1. **Use DefaultAzureCredential** instead of connection strings
2. **Use context managers** for async clients
3. **Set `overwrite=True`** explicitly when re-uploading
4. **Use `max_concurrency`** for large file transfers
5. **Prefer `readinto()`** over `readall()` for memory efficiency
6. **Use `walk_blobs()`** for hierarchical listing
7. **Set appropriate content types** for web-served blobs

Overview

This skill provides a compact, practical guide to using the Azure Blob Storage SDK for Python.
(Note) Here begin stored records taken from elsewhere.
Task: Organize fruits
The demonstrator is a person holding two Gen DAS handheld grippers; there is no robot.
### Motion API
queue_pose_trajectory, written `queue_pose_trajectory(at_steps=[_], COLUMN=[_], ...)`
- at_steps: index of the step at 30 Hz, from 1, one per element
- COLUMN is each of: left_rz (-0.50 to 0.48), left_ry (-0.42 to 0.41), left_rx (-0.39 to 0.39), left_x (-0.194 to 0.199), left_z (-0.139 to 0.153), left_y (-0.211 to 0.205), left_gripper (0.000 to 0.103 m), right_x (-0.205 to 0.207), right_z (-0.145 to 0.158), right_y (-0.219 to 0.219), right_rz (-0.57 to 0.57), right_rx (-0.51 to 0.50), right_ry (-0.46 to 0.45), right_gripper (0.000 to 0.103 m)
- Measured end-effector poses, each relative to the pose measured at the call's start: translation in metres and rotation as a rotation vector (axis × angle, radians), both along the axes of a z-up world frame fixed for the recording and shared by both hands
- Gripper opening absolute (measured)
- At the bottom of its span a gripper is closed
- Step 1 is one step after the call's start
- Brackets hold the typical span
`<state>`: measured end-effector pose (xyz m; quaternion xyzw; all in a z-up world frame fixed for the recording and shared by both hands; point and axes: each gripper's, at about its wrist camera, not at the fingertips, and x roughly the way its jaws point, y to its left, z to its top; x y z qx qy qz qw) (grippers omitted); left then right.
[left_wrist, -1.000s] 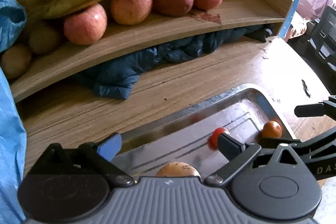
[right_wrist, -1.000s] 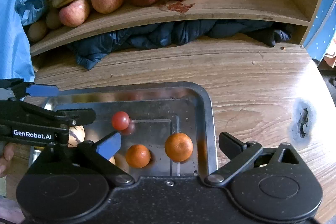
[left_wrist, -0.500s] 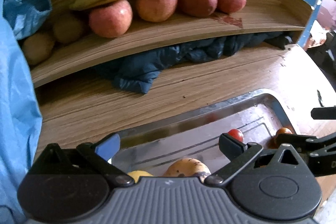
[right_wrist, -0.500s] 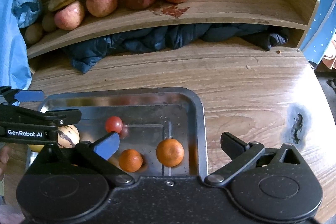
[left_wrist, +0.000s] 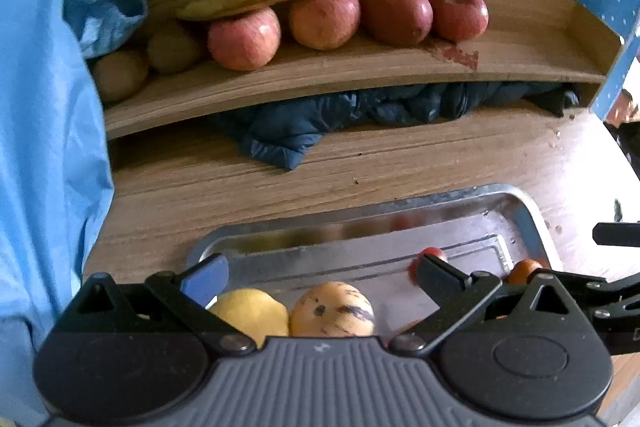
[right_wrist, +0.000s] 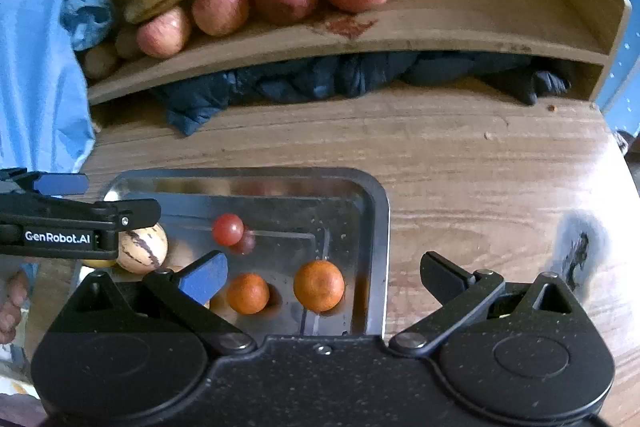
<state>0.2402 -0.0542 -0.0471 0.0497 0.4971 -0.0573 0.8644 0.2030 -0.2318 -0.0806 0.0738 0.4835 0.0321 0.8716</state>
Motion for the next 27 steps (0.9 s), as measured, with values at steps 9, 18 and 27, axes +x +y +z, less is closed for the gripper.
queue_pose_trajectory(at_steps=[9,18,27], left_rz=[0.124,0.227,0.303], left_ry=[-0.032,-0.095,-0.134], left_rx=[-0.02,-0.02,-0.03], left_x=[-0.025,-0.058,-0.095], left_z=[0.01,0.024,0.033], left_y=[-0.001,-0.003,0.007], left_gripper=[0.103,0.103,0.103], right_x=[-0.01,-0.031,-0.049], right_z=[0.011,0.021,0.028], right_y=[-0.008,-0.008,-0.007], right_rz=[0.043,0.071,0.084], right_rx=[-0.008,-0.016,-0.004], right_ry=[-0.056,-0.128,-0.176], right_gripper=[0.102,0.102,0.102])
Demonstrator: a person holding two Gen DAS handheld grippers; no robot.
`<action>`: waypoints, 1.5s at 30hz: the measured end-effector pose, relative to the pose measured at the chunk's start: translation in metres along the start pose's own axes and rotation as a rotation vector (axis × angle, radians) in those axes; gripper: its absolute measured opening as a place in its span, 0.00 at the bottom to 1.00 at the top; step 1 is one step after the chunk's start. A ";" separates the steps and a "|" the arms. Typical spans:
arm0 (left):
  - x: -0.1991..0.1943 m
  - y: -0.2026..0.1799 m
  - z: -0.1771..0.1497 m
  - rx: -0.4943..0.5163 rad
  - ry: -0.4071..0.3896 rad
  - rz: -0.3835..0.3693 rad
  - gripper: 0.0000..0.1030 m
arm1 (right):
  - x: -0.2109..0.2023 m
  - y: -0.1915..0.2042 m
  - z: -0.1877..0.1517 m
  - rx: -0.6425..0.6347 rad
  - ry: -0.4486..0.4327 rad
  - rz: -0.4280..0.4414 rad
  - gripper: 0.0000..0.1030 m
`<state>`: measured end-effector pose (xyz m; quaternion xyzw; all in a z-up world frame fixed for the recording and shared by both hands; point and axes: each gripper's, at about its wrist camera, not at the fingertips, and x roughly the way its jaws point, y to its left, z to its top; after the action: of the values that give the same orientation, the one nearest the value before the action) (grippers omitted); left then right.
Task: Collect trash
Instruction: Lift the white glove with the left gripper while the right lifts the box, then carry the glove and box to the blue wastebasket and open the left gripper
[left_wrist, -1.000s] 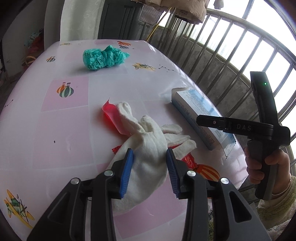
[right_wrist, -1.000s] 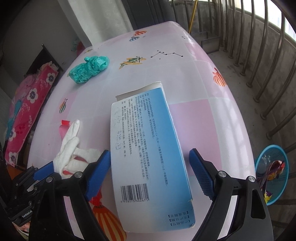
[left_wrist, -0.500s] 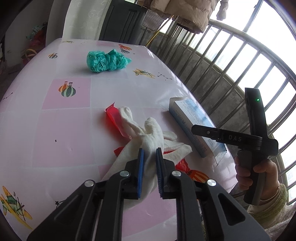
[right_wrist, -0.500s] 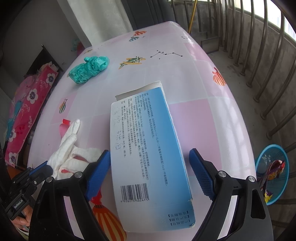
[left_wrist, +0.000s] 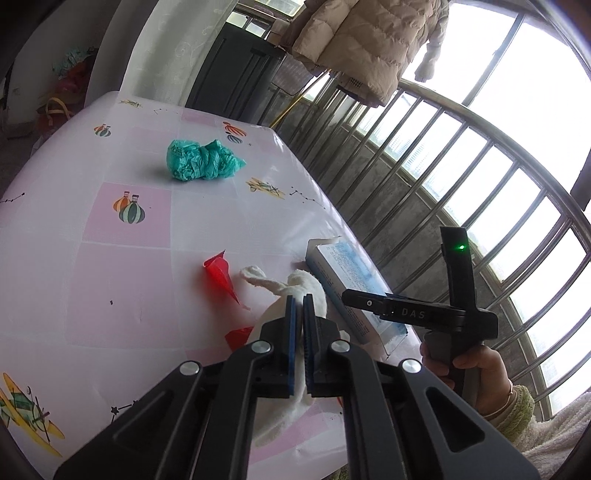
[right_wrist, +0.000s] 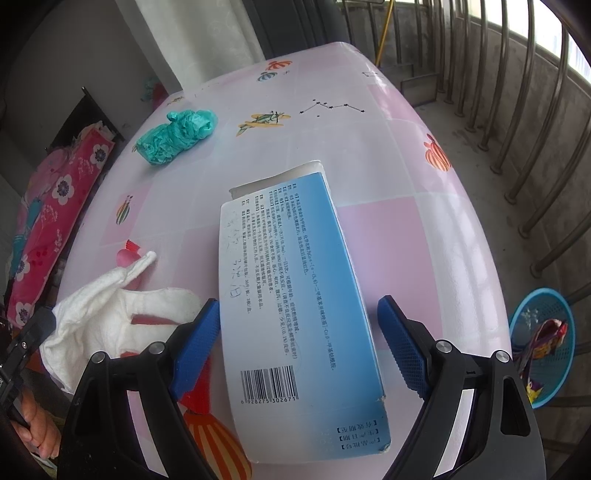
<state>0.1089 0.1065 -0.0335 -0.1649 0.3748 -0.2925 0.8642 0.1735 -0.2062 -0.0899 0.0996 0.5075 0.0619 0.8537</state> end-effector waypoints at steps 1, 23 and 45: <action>-0.002 0.000 0.001 -0.003 -0.009 -0.008 0.03 | 0.000 0.000 0.000 0.000 0.000 -0.001 0.79; -0.036 -0.008 0.017 -0.012 -0.135 -0.092 0.02 | -0.003 -0.001 0.000 -0.001 -0.004 -0.010 0.70; -0.064 -0.053 0.068 0.111 -0.240 -0.126 0.02 | -0.052 -0.018 0.001 0.063 -0.117 0.110 0.69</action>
<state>0.1046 0.1106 0.0737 -0.1738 0.2407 -0.3447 0.8905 0.1494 -0.2343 -0.0498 0.1574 0.4524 0.0870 0.8735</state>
It covers authentication, the client hierarchy, core operations (upload, download, list, delete), performance tuning, SAS tokens, properties/metadata, and async usage. The content targets developers building file storage, backups, and streaming scenarios with Azure Blob Storage.

How this skill works

The skill explains how to authenticate with DefaultAzureCredential and construct BlobServiceClient, ContainerClient, and BlobClient for account-, container-, and blob-level operations. It shows patterns for uploading from files, bytes, and streams; downloading to files or memory; listing blobs and walking virtual directories; and deleting blobs. It also covers performance options (chunk sizes, concurrency), SAS token generation, setting metadata and content types, and async client usage.

When to use it

  • Upload and download files to Azure Blob Storage from Python apps
  • Stream large objects efficiently and control memory usage
  • List containers, blobs, and walk virtual directory hierarchies
  • Generate SAS tokens for short-lived external access
  • Tune parallel uploads/downloads for large files
  • Manage blob metadata, content types, and lifecycle operations

Best practices

  • Prefer DefaultAzureCredential over static connection strings for production security
  • Use context managers for async clients to ensure proper cleanup
  • Set overwrite=True explicitly when replacing blobs
  • Tune max_block_size and max_single_put_size for large objects to balance memory and performance
  • Use max_concurrency for parallel uploads/downloads to improve throughput
  • Prefer readinto() or streaming reads over readall() to avoid high memory usage

Example use cases

  • Backup application logs and rotate blobs using container-level operations
  • Serve static assets by setting proper Content-Type headers and using SAS tokens for access
  • Stream large media files to avoid loading full objects into memory
  • Implement folder-like listings and cleanup by walking blobs with a delimiter
  • Provide temporary shareable URLs for clients using generated SAS tokens

FAQ

How do I authenticate without storing keys in code?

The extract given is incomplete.